TASK ITEM: From the records below, output exactly the lines running from the line containing "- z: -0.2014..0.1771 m" through the line containing "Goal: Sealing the", and no others.

PROVIDED DATA:
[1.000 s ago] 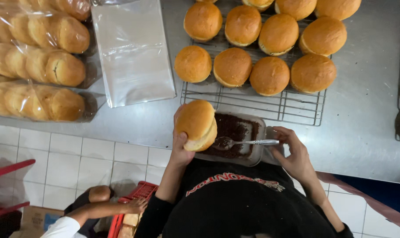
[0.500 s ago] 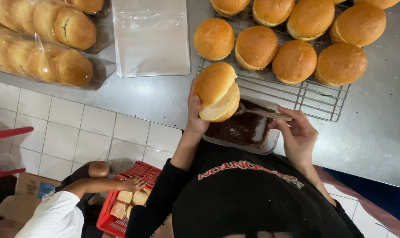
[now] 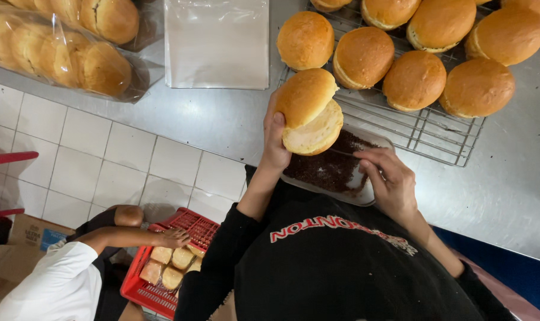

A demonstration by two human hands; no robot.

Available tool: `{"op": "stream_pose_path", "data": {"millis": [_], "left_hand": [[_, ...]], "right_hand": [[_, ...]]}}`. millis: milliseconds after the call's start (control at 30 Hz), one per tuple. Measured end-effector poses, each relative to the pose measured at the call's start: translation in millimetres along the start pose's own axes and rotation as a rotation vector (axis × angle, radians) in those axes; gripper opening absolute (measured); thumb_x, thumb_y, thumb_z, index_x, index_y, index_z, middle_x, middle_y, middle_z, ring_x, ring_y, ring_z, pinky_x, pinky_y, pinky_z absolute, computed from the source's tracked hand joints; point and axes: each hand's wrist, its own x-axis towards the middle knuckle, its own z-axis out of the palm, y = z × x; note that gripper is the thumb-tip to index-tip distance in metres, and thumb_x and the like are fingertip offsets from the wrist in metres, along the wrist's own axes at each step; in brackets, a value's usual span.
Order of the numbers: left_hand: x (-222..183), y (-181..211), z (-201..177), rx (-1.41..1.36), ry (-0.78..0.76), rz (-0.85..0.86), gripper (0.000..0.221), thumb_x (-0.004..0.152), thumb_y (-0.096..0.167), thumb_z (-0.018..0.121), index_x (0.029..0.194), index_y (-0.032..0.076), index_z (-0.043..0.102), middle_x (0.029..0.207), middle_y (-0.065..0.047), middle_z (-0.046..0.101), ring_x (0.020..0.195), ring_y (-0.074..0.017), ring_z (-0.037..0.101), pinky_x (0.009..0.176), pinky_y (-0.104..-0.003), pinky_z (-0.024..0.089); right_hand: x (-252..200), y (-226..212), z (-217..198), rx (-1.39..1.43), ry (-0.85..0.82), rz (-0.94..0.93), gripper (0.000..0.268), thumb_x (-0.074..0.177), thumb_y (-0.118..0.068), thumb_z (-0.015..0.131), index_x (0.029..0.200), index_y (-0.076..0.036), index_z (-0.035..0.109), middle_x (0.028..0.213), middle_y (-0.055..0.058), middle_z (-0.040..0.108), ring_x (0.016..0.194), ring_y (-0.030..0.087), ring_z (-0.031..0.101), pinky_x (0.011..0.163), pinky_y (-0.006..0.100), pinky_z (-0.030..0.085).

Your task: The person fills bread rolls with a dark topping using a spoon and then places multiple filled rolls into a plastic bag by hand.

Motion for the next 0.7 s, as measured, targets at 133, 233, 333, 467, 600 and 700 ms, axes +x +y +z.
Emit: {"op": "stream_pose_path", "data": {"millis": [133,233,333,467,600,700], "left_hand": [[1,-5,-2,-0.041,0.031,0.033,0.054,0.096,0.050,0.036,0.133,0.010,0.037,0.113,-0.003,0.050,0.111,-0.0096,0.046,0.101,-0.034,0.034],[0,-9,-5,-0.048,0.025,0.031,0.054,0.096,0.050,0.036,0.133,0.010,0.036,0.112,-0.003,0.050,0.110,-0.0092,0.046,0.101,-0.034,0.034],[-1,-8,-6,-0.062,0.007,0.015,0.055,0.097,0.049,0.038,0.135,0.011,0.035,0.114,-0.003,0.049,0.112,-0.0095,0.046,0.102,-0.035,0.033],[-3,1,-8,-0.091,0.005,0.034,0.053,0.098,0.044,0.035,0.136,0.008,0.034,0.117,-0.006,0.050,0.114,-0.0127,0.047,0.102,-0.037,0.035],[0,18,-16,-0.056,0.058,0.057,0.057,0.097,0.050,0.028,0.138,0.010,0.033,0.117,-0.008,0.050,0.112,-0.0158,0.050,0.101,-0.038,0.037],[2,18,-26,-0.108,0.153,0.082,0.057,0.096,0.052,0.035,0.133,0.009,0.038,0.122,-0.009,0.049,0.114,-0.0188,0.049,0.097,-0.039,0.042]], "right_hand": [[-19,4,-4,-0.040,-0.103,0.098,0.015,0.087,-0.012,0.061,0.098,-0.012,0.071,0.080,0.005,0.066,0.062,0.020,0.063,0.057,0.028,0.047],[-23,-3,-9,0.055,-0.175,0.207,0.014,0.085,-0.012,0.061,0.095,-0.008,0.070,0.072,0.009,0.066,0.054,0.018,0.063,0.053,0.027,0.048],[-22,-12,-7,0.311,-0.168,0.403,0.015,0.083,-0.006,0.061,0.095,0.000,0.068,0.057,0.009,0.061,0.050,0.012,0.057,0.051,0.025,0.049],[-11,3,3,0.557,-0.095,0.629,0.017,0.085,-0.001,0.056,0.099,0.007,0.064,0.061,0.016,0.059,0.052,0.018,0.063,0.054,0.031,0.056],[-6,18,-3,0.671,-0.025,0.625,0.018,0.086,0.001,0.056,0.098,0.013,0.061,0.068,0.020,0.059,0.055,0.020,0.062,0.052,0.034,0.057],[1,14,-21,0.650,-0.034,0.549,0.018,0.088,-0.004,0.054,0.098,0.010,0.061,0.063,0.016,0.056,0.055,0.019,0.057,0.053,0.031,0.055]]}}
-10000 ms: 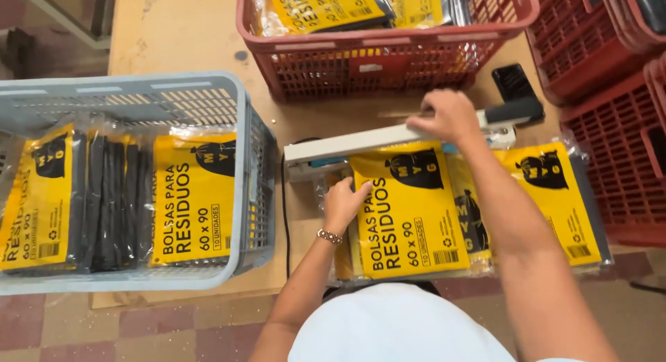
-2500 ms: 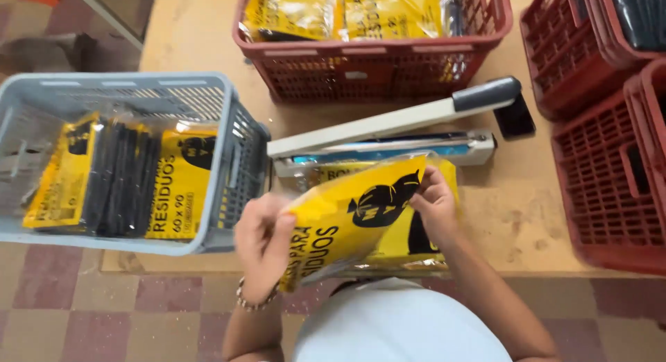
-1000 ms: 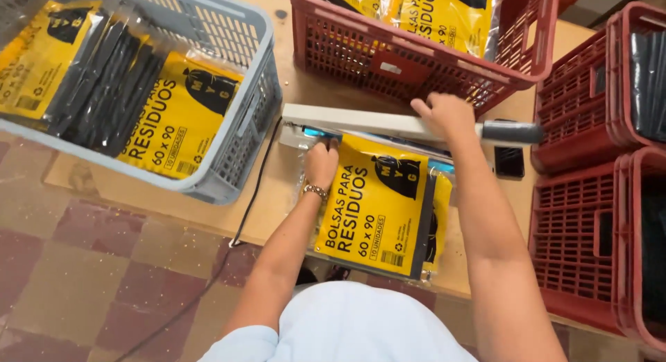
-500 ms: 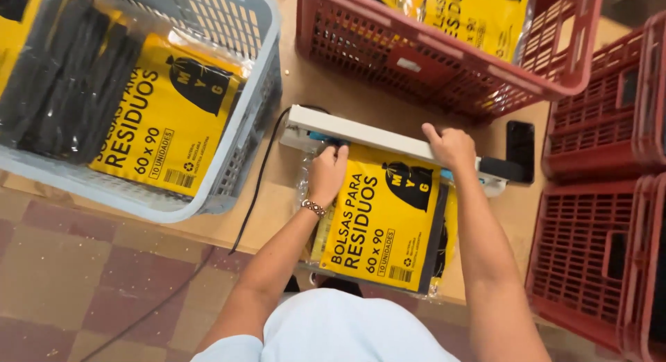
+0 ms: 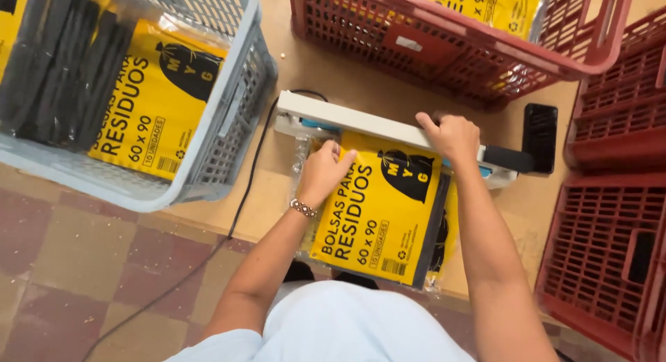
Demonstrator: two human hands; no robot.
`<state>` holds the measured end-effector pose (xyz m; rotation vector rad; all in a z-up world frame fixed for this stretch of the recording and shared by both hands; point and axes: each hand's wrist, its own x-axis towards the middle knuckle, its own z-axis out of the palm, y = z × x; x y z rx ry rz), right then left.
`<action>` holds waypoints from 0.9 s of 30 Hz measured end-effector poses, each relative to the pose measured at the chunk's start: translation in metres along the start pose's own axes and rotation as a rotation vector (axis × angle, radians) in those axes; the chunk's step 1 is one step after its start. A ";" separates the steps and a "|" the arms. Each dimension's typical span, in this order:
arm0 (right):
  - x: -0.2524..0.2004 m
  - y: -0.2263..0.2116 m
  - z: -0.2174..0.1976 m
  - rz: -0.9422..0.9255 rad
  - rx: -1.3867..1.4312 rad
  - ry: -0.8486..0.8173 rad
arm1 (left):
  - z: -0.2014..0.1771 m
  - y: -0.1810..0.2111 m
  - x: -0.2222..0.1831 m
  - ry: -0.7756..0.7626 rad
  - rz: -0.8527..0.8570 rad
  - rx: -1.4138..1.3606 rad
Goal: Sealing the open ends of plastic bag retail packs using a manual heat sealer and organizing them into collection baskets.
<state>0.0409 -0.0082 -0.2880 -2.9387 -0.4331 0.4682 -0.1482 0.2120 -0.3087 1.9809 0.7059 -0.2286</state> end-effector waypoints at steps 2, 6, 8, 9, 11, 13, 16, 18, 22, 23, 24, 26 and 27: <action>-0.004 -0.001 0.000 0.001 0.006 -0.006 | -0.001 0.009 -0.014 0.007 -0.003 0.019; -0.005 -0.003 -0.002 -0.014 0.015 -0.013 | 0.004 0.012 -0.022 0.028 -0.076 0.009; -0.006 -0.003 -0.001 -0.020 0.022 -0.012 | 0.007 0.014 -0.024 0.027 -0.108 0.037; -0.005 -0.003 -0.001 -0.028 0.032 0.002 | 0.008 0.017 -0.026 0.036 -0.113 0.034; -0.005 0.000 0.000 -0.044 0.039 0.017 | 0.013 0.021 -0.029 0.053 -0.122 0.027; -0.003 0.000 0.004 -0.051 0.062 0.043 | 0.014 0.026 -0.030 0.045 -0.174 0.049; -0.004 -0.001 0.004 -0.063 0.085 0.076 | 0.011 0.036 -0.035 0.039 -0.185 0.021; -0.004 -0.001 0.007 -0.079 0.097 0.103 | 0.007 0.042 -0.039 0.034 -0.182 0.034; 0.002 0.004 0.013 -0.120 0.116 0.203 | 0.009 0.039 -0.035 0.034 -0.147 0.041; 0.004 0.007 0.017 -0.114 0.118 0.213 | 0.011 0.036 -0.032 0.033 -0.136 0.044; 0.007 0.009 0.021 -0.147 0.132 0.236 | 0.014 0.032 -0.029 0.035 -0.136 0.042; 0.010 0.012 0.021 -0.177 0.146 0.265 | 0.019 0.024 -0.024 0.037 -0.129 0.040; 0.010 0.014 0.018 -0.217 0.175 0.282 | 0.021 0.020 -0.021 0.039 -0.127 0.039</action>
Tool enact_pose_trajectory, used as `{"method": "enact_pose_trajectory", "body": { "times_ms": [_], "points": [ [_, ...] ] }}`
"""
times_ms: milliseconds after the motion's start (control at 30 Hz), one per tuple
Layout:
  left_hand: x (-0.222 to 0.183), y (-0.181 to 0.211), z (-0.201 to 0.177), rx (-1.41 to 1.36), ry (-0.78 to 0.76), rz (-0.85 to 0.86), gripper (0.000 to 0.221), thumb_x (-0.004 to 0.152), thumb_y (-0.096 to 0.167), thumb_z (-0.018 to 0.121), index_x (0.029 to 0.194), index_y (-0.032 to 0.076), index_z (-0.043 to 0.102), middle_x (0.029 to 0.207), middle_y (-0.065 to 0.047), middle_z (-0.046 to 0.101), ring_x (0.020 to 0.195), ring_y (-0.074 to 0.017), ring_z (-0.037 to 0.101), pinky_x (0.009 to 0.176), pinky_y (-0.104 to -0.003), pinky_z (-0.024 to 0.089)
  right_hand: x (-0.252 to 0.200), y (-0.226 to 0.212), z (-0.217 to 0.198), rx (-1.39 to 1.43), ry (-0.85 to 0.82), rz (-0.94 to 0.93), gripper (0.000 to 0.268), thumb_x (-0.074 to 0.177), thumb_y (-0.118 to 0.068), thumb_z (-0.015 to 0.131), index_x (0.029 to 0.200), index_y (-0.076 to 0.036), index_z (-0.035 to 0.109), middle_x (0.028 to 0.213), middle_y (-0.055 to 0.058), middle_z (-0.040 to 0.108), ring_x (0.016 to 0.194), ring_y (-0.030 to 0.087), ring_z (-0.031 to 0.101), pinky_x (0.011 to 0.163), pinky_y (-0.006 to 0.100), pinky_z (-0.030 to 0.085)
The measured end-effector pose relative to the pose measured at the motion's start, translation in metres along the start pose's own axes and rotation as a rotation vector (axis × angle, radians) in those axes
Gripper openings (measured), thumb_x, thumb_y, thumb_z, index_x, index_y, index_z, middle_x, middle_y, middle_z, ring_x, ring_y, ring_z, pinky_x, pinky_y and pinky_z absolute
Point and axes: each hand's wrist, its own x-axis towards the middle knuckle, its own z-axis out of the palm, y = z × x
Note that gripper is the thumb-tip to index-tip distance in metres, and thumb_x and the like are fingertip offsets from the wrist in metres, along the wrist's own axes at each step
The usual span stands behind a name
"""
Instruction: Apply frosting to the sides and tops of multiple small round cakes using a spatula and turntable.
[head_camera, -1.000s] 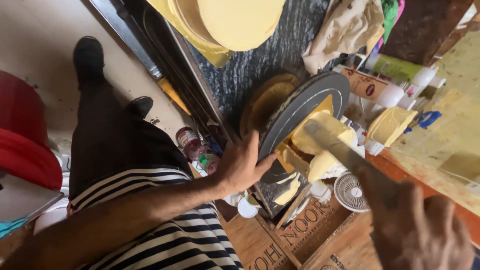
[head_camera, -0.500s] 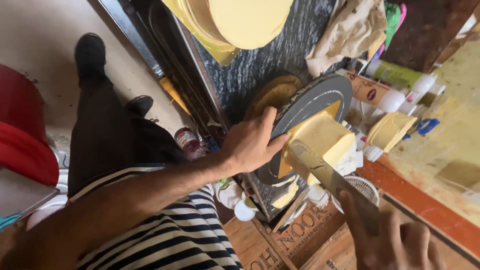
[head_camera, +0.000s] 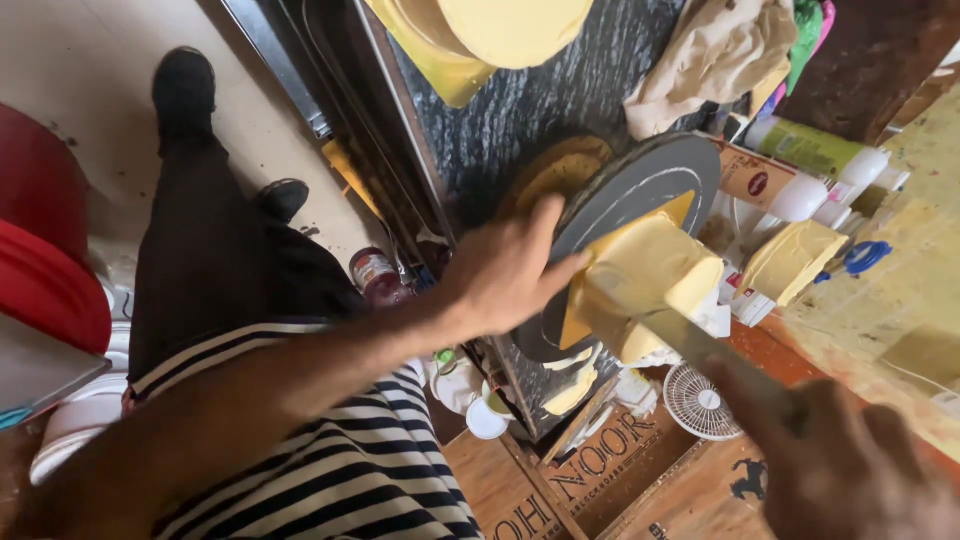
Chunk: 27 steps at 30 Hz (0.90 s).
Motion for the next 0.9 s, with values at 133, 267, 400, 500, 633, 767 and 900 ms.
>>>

SOLUTION TO THIS TASK:
  - z: -0.2014..0.1771 m
  - y: -0.1810..0.2111 m
  - x: -0.2222..0.1831 m
  - ry: -0.7756..0.7626 rad
  - rz: -0.8527..0.8570 rad
  - rx: -1.4138..1.3606 rad
Goal: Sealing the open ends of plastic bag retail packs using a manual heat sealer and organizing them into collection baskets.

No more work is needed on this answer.